April 23, 2024

Dremio Lakehouse Analytics with Hudi and Iceberg using XTable

Written by

Dipankar Mazumdar & Alex Merced

Dremio Lakehouse Analytics with Hudi and Iceberg using XTable

Dipankar Mazumdar is Staff Data Engineering Advocate at Onehouse
Alex Merced is Sr. Technical Evangelist at Dremio‍

Data lakehouse architectures are becoming ubiquitous today, with organizations increasingly adopting open table formats such as Apache Hudi, Apache Iceberg, and Delta Lake for their data platforms. These formats have been instrumental in establishing an open, flexible architectural foundation that empowers organizations to choose the most appropriate compute engine for their specific workloads, without locking data into the storage formats of a proprietary database or data warehouse.

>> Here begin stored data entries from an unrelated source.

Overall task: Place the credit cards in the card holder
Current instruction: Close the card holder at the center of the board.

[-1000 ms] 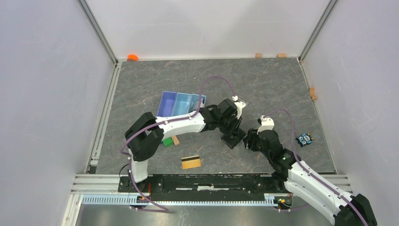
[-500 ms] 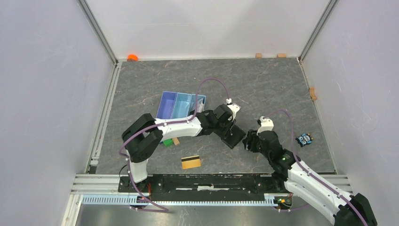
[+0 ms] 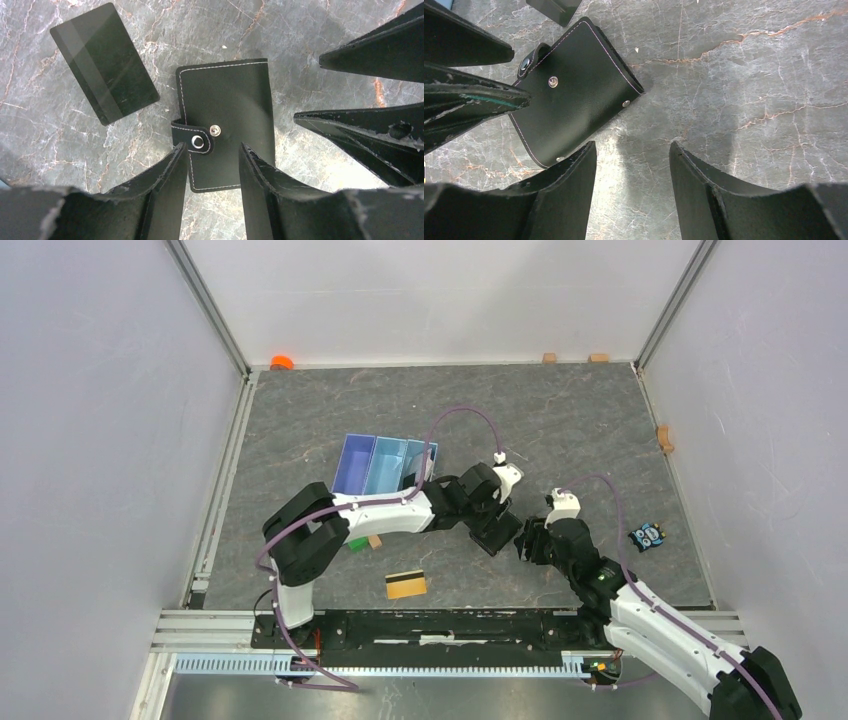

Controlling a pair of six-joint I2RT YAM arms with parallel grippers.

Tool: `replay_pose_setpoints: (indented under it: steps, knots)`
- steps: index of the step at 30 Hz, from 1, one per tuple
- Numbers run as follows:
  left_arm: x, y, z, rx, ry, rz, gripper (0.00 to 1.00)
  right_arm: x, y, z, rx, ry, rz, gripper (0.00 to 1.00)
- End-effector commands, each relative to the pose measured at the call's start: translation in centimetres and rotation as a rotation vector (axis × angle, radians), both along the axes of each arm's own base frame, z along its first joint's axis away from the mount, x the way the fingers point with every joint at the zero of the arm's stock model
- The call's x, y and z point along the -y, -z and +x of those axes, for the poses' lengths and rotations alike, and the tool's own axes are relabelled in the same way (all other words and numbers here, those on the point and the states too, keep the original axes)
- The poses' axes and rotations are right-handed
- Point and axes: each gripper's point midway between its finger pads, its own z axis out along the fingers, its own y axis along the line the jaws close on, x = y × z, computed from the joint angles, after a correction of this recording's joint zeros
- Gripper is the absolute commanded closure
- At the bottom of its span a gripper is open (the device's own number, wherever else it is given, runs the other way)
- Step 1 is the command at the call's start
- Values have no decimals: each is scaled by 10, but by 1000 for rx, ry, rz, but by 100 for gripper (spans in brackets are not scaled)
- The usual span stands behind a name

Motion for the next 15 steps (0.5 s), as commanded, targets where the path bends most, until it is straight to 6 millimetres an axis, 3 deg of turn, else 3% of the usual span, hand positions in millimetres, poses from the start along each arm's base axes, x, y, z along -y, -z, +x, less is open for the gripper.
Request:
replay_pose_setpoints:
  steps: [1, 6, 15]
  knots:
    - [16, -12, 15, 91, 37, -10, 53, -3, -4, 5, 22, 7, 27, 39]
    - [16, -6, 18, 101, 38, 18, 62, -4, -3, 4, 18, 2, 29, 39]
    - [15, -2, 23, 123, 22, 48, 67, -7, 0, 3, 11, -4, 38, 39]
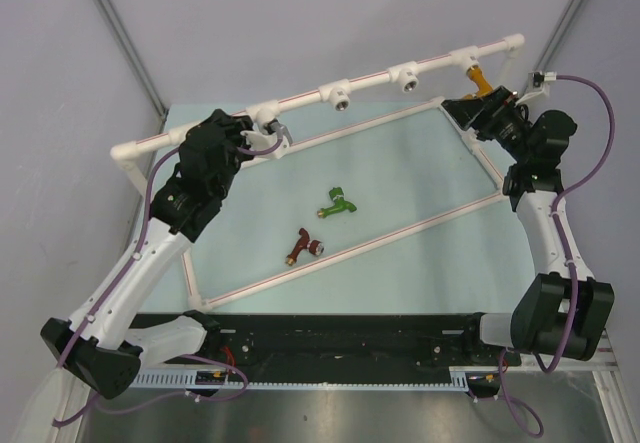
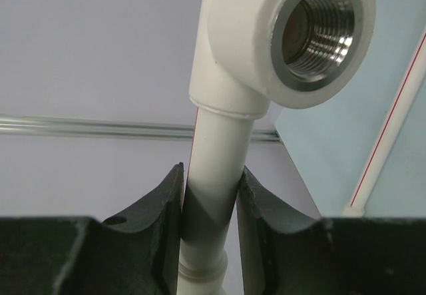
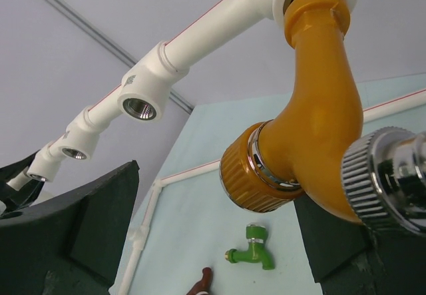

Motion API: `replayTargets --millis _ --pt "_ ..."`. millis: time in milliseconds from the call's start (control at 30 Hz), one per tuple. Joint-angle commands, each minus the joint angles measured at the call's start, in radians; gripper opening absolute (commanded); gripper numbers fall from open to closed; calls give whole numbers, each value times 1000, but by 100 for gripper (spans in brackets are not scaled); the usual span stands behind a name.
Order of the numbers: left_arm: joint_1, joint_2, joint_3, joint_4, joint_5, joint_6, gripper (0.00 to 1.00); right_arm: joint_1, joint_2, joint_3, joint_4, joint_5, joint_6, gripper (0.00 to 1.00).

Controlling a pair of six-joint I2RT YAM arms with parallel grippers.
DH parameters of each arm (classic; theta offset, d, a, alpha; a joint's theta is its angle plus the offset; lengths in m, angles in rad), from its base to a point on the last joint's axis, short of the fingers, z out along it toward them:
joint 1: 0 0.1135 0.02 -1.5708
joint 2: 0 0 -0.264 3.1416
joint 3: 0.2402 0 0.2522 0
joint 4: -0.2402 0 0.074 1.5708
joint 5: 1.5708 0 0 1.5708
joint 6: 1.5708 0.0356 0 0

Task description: Install the water faucets

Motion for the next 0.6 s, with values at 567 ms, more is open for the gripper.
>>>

This approach to openness and flexibility has enabled a transformation in the way data is being stored and used. Today, customers can choose to store data in open table formats in cloud object stores such as Amazon S3, Microsoft Azure Blob Storage, or Google Cloud Storage. The data is wholly owned and managed by the data owner and kept in their secure virtual private cloud (VPC) account. The user can bring the right type of query engine(s) for their workload(s), without data copying. This creates a future-proof architecture where you can add new tools to your stack whenever required.

Despite these advantages, there has been a hindrance: the need to choose a single table format, which introduces a significant challenge, due to the unique features and integration benefits each format presents. Additionally, with newer workloads, organizations require formats to be fully interoperable, so data is universally queryable. Without interoperability, the organization is bound to a single format, forcing them to deal with one-off migration strategies or making full data copies - often frequently - for working with other formats.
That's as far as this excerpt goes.